I am from paperbacks

            Poolmate liquid chlorine

                        And Gauloises cigarettes.

 

I am from abraded hardwood floors,

            Scraping feet lent a soundless echo,

                        Quiet forms of light through faded glass,

                                    Ashen firepits from summer’s past.

 

I am from the sweet breath of spring,

            Bougainvillea streamed along a wooden porch,

                        From sunny days spent under shadow’s cool,

                                    And the lazuli waters of Grandma’s pool.

 

II.

I am from dinner’s alone,

            Trips to the cinema screens,

                        From Doris and Tracy.

I am from love that’s colder than death,

            And the whistled tunes of songs from after the war,

From “If it should rain we’ll let it,”

            And, “I see life in rosy hues,”

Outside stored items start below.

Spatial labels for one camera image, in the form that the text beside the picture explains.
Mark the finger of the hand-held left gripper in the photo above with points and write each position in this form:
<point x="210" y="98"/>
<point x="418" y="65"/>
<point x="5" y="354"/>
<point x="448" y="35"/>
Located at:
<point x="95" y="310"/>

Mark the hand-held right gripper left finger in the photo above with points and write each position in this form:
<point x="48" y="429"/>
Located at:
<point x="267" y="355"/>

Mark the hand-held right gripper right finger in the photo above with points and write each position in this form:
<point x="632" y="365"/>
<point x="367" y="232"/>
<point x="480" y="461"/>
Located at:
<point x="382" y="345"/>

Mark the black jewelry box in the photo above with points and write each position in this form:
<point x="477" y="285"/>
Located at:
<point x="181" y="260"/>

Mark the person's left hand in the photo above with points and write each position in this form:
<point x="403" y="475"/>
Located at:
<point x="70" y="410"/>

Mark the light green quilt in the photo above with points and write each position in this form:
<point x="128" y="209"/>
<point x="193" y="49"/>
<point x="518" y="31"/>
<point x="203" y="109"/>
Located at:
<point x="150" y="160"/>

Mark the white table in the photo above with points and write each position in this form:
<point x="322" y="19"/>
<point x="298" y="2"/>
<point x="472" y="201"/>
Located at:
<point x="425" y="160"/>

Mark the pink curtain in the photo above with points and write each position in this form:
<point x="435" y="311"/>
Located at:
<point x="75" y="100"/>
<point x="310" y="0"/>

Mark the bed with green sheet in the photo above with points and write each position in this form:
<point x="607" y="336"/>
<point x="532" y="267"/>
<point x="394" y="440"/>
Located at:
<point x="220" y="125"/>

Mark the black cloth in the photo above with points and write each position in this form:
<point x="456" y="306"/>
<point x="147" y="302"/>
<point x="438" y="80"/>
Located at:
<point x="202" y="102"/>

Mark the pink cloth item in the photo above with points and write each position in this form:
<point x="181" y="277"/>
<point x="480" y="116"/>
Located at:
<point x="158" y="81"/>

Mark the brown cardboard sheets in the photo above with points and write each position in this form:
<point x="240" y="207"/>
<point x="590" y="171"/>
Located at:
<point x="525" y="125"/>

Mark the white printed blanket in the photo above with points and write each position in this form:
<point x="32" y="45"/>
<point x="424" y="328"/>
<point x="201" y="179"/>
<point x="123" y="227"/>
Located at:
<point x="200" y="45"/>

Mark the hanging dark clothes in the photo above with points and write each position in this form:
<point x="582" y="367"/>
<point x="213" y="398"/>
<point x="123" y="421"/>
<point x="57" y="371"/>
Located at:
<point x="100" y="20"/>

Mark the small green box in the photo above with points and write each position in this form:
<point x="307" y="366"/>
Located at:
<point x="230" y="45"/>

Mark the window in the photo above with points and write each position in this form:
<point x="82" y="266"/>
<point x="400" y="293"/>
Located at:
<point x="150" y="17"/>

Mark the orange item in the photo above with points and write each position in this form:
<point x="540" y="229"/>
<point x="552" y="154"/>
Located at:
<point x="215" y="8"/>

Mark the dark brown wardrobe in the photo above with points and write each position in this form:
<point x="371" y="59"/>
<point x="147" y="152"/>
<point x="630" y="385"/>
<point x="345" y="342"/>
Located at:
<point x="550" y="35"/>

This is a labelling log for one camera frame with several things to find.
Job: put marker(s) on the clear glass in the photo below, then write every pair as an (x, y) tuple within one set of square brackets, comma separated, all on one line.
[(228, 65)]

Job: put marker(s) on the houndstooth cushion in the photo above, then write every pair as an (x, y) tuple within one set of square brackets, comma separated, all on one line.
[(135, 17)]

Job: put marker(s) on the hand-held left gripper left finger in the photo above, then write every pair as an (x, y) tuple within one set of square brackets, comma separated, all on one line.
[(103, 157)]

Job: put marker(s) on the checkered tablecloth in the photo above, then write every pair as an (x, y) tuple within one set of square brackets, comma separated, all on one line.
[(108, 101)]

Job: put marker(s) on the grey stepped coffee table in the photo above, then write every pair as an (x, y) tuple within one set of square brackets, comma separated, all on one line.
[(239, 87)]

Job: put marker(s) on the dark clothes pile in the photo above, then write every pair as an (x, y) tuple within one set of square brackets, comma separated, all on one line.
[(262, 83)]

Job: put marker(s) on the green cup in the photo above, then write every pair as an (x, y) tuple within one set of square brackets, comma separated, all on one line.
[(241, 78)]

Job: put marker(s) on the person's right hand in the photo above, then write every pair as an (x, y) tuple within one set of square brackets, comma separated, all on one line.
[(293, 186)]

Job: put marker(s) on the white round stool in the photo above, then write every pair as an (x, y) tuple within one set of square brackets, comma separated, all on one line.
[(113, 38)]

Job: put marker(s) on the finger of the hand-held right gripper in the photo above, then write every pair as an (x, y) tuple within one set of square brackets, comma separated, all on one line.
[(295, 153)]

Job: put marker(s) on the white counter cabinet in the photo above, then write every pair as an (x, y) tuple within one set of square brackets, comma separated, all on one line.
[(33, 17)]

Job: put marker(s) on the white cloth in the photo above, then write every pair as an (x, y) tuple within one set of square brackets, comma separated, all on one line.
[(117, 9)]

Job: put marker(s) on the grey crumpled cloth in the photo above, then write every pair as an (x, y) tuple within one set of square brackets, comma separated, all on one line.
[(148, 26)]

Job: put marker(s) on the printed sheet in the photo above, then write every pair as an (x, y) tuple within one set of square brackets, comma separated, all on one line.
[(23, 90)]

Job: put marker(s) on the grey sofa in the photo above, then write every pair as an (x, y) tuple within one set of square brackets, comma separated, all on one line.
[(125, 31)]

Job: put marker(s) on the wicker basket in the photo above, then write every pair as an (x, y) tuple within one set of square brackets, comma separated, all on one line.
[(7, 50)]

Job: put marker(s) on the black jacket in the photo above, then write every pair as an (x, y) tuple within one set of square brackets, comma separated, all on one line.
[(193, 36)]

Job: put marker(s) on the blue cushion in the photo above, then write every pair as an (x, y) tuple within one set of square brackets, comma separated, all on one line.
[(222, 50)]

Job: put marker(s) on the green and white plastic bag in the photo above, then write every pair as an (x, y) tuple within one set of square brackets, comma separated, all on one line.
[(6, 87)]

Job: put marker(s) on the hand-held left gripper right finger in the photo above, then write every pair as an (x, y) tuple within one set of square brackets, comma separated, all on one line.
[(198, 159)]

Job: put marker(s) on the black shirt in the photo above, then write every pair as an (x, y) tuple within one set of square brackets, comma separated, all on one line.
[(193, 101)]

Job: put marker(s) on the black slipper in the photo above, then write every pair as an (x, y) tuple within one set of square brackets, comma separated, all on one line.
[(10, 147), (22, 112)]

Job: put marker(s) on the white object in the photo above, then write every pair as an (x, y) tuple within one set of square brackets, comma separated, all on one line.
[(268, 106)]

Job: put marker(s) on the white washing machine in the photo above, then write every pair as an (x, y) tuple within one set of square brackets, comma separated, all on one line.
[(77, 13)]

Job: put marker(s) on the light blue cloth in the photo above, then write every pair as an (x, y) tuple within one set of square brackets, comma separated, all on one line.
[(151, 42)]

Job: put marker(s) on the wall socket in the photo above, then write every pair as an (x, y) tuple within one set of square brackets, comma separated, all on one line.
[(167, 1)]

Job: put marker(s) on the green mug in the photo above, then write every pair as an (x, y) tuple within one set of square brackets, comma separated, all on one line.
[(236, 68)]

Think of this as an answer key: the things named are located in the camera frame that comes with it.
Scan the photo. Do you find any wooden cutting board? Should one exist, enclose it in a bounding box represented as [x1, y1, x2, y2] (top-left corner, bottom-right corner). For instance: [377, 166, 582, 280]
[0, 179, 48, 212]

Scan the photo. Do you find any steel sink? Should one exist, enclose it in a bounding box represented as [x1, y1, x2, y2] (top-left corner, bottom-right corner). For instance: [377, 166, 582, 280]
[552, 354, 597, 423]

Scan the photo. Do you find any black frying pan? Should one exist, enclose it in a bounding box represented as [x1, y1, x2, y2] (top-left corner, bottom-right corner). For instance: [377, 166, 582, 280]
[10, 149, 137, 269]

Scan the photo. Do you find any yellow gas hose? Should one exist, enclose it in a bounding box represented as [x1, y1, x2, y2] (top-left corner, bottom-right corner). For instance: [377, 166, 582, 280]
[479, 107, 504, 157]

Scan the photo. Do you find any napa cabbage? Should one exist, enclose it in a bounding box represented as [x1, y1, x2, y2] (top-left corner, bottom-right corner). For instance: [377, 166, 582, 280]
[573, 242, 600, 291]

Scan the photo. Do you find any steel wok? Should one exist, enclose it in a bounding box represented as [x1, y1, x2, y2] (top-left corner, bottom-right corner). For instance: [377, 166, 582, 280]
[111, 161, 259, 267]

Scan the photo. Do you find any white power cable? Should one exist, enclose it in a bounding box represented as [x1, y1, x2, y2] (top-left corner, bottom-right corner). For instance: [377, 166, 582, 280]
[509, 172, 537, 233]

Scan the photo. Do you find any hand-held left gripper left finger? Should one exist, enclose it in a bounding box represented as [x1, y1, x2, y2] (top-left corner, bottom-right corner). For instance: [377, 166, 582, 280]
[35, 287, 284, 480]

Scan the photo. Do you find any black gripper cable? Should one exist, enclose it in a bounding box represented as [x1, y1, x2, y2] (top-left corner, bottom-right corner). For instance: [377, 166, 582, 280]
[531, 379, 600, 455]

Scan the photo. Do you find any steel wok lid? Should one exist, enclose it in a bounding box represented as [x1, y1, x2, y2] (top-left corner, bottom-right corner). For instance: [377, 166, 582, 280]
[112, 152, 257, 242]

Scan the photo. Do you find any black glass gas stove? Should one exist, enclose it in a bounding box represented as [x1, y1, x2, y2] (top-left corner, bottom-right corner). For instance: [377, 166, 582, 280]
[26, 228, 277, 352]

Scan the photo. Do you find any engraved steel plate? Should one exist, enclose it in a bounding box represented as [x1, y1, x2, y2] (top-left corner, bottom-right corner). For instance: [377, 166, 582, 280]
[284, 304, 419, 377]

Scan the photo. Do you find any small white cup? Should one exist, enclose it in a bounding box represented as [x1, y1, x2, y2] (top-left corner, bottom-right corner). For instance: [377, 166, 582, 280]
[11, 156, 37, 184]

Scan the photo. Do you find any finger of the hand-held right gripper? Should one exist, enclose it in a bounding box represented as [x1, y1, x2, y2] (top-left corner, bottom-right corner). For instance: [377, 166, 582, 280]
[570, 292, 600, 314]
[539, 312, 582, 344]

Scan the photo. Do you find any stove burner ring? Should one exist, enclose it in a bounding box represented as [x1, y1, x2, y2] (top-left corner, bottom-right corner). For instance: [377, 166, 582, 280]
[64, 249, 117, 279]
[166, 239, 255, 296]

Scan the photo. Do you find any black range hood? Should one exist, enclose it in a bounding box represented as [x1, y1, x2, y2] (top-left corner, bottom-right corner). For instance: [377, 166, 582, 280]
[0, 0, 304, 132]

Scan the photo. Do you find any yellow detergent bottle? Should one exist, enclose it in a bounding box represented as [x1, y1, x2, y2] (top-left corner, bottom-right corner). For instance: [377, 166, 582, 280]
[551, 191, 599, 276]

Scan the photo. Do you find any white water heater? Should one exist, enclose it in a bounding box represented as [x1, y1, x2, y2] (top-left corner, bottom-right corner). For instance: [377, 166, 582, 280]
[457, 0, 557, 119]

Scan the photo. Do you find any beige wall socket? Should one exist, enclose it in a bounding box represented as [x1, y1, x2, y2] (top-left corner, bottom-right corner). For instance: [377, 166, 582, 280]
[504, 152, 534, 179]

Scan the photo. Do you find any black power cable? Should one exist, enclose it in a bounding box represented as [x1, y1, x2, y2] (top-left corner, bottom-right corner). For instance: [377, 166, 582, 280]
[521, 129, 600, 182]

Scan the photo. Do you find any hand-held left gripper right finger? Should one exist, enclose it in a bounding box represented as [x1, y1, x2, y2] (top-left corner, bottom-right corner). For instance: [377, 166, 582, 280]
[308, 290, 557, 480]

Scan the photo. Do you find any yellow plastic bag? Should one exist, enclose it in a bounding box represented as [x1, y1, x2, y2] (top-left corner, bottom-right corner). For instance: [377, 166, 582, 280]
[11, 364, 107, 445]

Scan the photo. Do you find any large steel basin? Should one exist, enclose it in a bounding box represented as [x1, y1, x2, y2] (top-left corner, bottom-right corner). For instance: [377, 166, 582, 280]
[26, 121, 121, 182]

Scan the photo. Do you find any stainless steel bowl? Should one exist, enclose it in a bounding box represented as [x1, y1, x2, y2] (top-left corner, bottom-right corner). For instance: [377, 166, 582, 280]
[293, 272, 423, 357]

I am from “Everyone hates someone to feel better,”

            Says Great-Uncle Johnnie, the army medic,

                        On cruelty abroad and at home.

 

III.

I am from Flint,

            Weeds overgrowing old dreams housed in concrete, brick, and steel

                        Sensing the future is never assured,

                                    And others will take your dreams if you let them.

From pictures of Grandma and Grandpa’s honeymoon to Paris in 1954,

            Soaked in the rain outside the Dôme de Invalides over Napoleon’s tomb,

                        To coming off the bus one day to see the family gathered round

                                    Grandpa’s final bed, his final breaths let out.

 

IV.

The glimmering whir of the Kodak carousel in the darkness,

            Now gathering dust in a drawer somewhere,

                        Still-life’s of some long since faded era,

and nothing that belongs to it remains.

I am from the rusted joints, the snowy meadows; plants of green and ones with machines, car frames, plastics, engines, piling towards the end, already junk when it’s barely alive, eaten by the air, shivering from the water, the life-giving poisons, the city of tomorrow.